• Action item:
Look below for the line that contains "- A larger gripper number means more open", then copy it and each following line exactly, through and including the line that contains "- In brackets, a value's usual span".

(Items from a data source)
--------
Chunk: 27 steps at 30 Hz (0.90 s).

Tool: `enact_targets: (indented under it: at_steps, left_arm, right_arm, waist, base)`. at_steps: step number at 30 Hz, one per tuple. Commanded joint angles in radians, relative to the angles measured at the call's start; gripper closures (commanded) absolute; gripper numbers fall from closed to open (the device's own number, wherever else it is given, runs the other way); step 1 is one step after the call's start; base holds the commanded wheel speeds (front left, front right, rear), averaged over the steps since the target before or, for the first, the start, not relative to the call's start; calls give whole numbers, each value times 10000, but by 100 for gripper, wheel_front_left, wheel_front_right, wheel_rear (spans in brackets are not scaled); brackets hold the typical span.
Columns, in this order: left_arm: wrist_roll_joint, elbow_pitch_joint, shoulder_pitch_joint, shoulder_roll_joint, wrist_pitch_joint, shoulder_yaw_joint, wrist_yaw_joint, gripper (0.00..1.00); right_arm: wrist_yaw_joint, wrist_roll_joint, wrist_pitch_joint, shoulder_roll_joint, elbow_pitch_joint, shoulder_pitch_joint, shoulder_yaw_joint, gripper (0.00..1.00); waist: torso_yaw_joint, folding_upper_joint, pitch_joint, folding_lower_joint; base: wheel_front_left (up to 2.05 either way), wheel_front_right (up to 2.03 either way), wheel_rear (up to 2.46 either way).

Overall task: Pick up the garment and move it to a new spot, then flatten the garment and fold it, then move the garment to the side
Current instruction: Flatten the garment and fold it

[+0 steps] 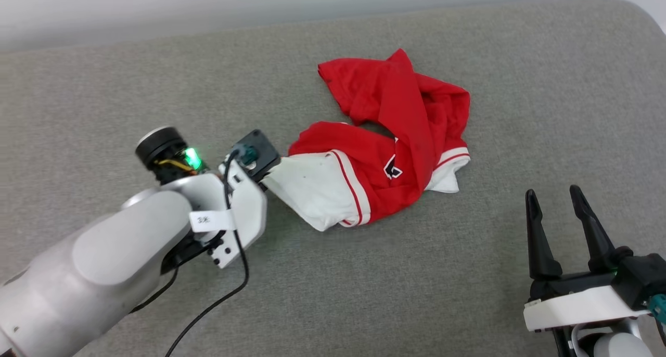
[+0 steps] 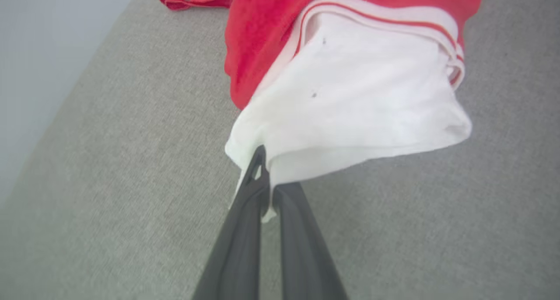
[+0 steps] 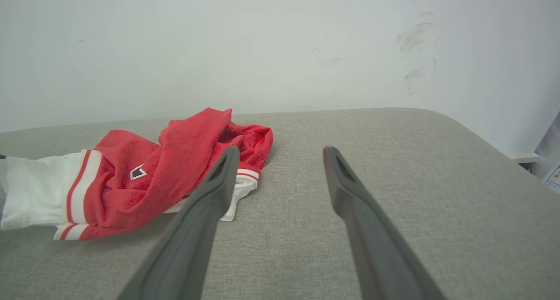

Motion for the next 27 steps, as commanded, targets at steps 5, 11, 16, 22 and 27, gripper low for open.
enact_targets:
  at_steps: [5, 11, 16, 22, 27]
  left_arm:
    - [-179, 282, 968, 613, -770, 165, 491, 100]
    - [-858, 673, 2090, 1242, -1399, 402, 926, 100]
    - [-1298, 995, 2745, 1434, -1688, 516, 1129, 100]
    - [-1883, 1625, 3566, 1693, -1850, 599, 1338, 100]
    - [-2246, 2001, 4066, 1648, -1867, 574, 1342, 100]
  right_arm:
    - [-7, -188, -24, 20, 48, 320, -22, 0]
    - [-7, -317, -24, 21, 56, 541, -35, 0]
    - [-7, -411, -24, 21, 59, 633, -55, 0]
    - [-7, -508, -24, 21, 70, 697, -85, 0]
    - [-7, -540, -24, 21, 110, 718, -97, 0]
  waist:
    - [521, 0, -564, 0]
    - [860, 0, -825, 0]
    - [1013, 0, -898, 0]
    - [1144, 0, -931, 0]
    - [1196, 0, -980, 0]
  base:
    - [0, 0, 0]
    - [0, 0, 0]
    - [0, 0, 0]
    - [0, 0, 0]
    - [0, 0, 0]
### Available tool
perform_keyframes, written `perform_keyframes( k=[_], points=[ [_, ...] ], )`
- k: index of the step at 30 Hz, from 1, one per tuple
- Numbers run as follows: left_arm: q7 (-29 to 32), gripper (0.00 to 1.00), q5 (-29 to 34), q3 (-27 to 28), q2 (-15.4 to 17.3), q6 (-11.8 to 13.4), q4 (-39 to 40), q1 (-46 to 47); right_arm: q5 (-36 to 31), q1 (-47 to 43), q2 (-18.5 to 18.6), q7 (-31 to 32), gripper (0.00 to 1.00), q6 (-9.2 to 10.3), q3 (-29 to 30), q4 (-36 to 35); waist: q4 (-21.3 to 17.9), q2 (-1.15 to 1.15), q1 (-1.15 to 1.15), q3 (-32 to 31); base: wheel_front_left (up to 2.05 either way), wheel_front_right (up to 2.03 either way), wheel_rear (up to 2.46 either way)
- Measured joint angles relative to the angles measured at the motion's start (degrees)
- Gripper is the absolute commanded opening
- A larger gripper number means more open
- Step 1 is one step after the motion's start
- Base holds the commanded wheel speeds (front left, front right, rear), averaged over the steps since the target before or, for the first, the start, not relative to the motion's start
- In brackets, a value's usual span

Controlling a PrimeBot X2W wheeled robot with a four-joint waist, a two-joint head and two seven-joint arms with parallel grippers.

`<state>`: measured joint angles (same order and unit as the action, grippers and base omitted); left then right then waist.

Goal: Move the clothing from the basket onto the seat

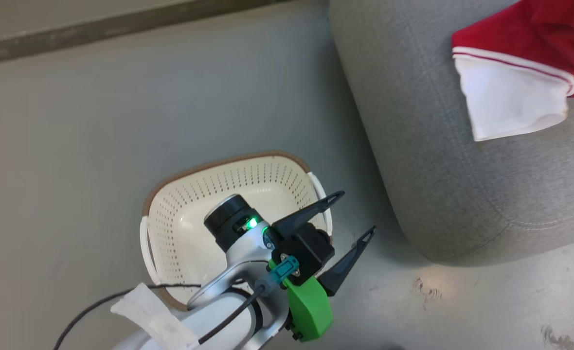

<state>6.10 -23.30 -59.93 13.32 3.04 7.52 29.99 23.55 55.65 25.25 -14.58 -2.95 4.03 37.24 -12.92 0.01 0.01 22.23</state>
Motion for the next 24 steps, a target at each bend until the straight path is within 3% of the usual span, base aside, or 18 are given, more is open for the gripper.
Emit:
perform_keyframes(
  k=[12, 24],
  points=[
    [0.92, 1.0, 0.89, -0.08, 0.41, -0.92, 0.26, 3.28, 2.64, -4.32, -5.72, 0.0, 0.0, -0.57, 0.15, 10.05, 1.22, 0.0, 0.0, 6.68, 0.0, 0.0, 0.0],
    [0.8, 1.0, 0.88, 0.29, 0.55, -1.09, -1.45, 3.51, 4.25, -4.68, -6.54, 1.0, 0.0, -0.58, 0.73, 17.86, 1.66, 0.0, 0.0, 7.48, 0.0, 0.0, 0.0]
  ],
)
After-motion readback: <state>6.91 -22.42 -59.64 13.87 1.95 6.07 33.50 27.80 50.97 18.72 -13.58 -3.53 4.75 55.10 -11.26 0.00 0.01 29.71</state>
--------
• Solution to this problem:
- A larger gripper number means more open
- Step 1 is one step after the motion's start
- Base holds the commanded wheel speeds (front left, front right, rear), averaged over the steps since the target before or, for the first, the start, not relative to the motion's start
- In brackets, a value's usual span

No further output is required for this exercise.